>>

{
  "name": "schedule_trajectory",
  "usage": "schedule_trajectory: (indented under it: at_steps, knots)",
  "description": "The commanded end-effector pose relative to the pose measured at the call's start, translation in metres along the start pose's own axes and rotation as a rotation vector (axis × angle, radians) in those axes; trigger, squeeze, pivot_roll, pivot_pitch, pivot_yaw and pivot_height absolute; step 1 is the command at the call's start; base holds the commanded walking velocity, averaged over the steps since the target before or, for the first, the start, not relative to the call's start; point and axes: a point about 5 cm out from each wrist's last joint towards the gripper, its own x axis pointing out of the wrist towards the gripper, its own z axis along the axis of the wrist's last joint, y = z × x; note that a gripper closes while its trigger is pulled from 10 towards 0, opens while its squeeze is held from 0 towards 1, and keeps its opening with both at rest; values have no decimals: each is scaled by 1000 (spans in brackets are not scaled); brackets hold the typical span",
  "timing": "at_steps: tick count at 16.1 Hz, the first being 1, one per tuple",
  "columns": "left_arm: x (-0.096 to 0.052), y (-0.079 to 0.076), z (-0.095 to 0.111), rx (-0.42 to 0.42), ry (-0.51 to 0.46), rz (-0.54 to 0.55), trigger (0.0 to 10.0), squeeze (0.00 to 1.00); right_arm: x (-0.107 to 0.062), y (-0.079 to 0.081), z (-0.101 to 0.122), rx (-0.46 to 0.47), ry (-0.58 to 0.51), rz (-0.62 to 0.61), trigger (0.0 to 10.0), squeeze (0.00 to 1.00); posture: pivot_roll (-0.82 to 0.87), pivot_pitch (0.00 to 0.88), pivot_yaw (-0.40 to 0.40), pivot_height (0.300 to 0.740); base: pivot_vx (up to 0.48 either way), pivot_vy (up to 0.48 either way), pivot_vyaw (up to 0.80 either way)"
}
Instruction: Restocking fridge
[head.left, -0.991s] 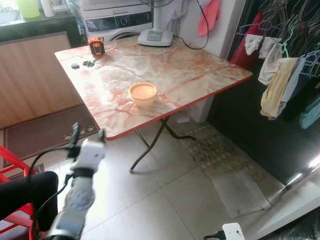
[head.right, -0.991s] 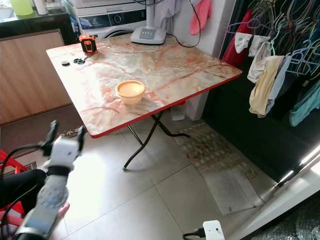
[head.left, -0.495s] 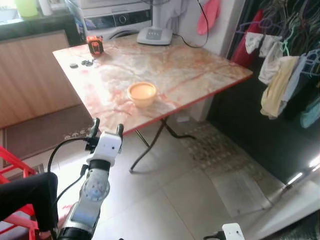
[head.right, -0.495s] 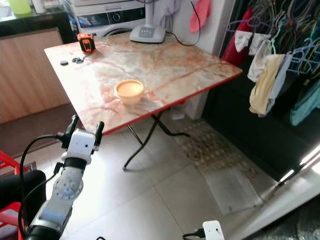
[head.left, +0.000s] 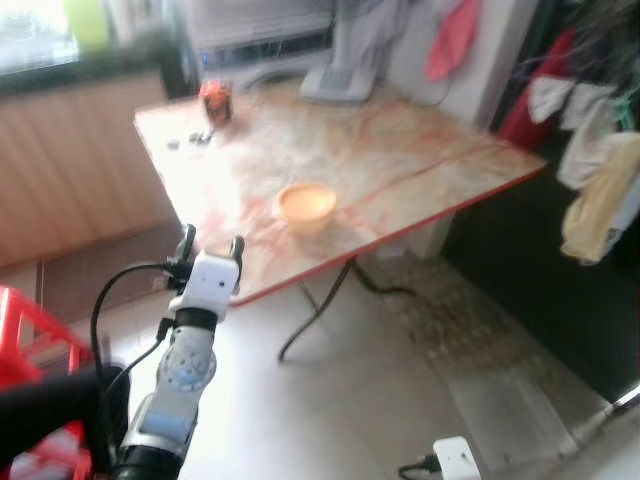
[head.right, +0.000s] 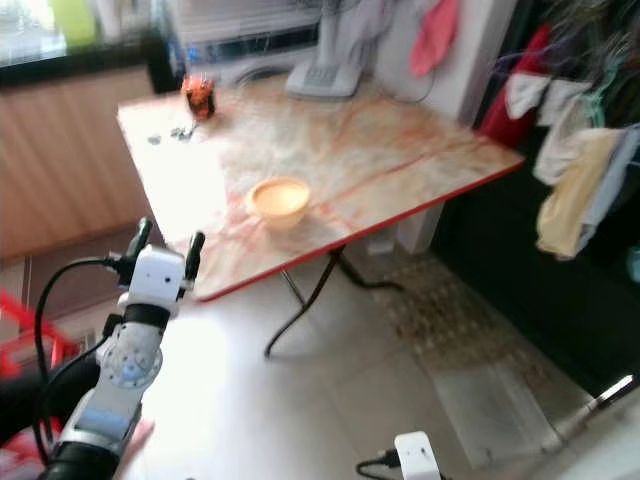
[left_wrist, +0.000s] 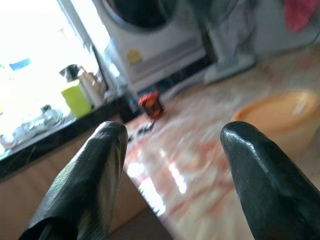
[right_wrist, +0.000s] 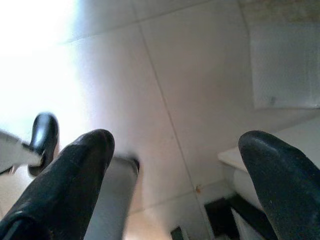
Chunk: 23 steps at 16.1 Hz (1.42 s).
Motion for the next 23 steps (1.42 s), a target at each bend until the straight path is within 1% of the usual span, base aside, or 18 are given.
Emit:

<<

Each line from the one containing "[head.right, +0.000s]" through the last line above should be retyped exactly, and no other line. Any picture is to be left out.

» Solution:
[head.right, +0.000s] 
[left_wrist, +0.000s] 
[right_wrist, +0.000s] 
Chunk: 23 steps at 16.1 Hz (1.42 s).
Motion for the next 23 steps (1.42 s), a target at each bend until the straight path is within 1% of the usual span, base aside, or 18 are given.
Emit:

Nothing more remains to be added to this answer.